Montana Mandates Stricter Medical Cannabis Labeling and Distributing Regulations

Montana Mandates Stricter Medical Cannabis Labeling and Distributing Regulations

The long-contentious issue of legalized marijuana – for medical and recreational use alike – has mellowed stabilized somewhat in recent years, as more and more states permit cannabis products for at least the former purpose, if not both. Public opinion shifting in favor of legalization, based on public polls ranging as high as 64 percent approval, has undoubtedly influenced such developments. It thus should be little surprise that the industry's sales are projected to grow 28 percent each year from 2018 through 2021, according to The Motley Fool.

In fact, though the drug is still illegal as a Schedule I narcotic under federal law, the Los Angeles Times recently reported that President Donald Trump pledged to direct federal agencies like the FBI and DEA away from marijuana enforcement. Trump allegedly views marijuana as an issue that should be left up to individual states to permit or ban – though this directly contradicts the opinion of Trump's attorney general, Jefferson Sessions, who has long equated marijuana to drugs like opiates and of late frequently finds himself at odds with the president.
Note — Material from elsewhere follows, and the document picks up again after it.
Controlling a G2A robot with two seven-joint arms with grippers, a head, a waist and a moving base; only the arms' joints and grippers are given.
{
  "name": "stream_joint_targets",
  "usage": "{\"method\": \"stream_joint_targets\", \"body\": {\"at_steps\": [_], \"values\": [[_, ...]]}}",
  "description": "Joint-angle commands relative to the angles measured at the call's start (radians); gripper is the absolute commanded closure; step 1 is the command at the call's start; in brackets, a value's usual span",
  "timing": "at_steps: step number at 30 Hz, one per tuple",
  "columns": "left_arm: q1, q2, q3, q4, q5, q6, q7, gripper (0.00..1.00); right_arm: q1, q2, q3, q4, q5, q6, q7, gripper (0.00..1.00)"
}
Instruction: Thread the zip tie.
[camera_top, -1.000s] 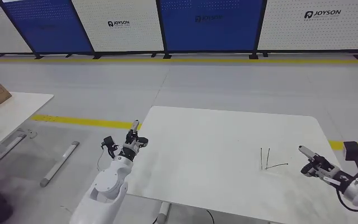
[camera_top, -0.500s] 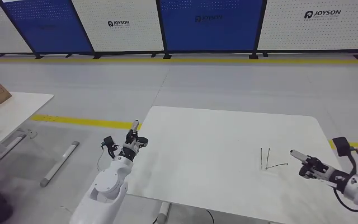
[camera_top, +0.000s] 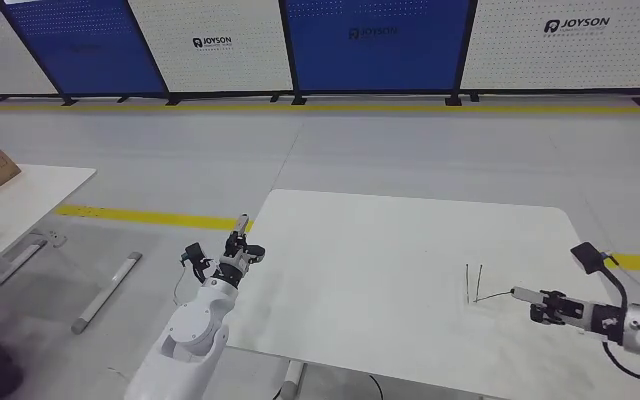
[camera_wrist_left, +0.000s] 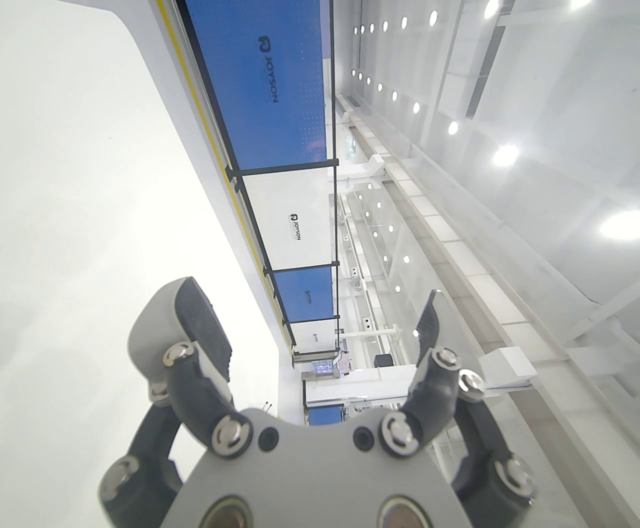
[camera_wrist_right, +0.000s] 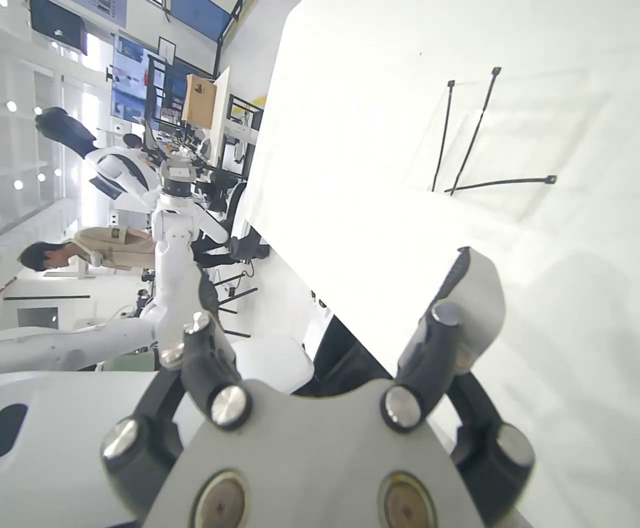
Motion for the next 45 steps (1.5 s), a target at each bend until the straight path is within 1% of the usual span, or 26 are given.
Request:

"Montana state officials want medical marijuana producers to precisely label and track their plants."

On a state-by-state level, though, legalization efforts face their own hurdles, mostly with regard to the particulars of regulation. According to The Associated Press, new rules went into affect for medical cannabis in the state of Montana. These guidelines will establish strict monitoring, testing and labeling procedures. Growers, distributors and proprietors of the substance must begin adhering to these rules and may want to take the opportunity to update their label printers so they don't accidentally produce incorrect, non-compliant labels.

New guidelines largely focused on security

Though almost always a conservative state as far as presidential elections are concerned, Montana politics are more varied within its borders. For example, marijuana became legal in the state for medicinal purposes by public ballot initiative in 2004, with only seven American states passing such a law before Montana. However, since legalization, anti-cannabis lawmakers within the state have attempted to defang the legality to such a degree that it's effectively useless. These included a 2011 law limiting cannabis dispensaries to three patients apiece, which would've made their operations commercially inviolable and impractical for those with legitimate medical need. (A state court prevented that law from taking effect, and in 2016 the legislation was repealed by popular referendum.)

The AP reported the new regulations are not of that variety, but are fairly strict. For example, all Montana medical cannabis providers must now send their latest harvest of marijuana crops to state-licensed testing laboratories, to determine that the plants are free of pesticides and other dangerous substances. (Suppliers with 10 or fewer patients are exempt from the rule until 2020.) The amount of marijuana that each provider can grow per patient will also decrease, though it won't be clear how much this quantity will decrease until May 2018.

Further security guidelines include the requirement that plants be tracked online through every step of the growth process, and properly packaged and labeled before sale. ID badges for the employees of cannabis producing operations must also be updated so they're more difficult to counterfeit. 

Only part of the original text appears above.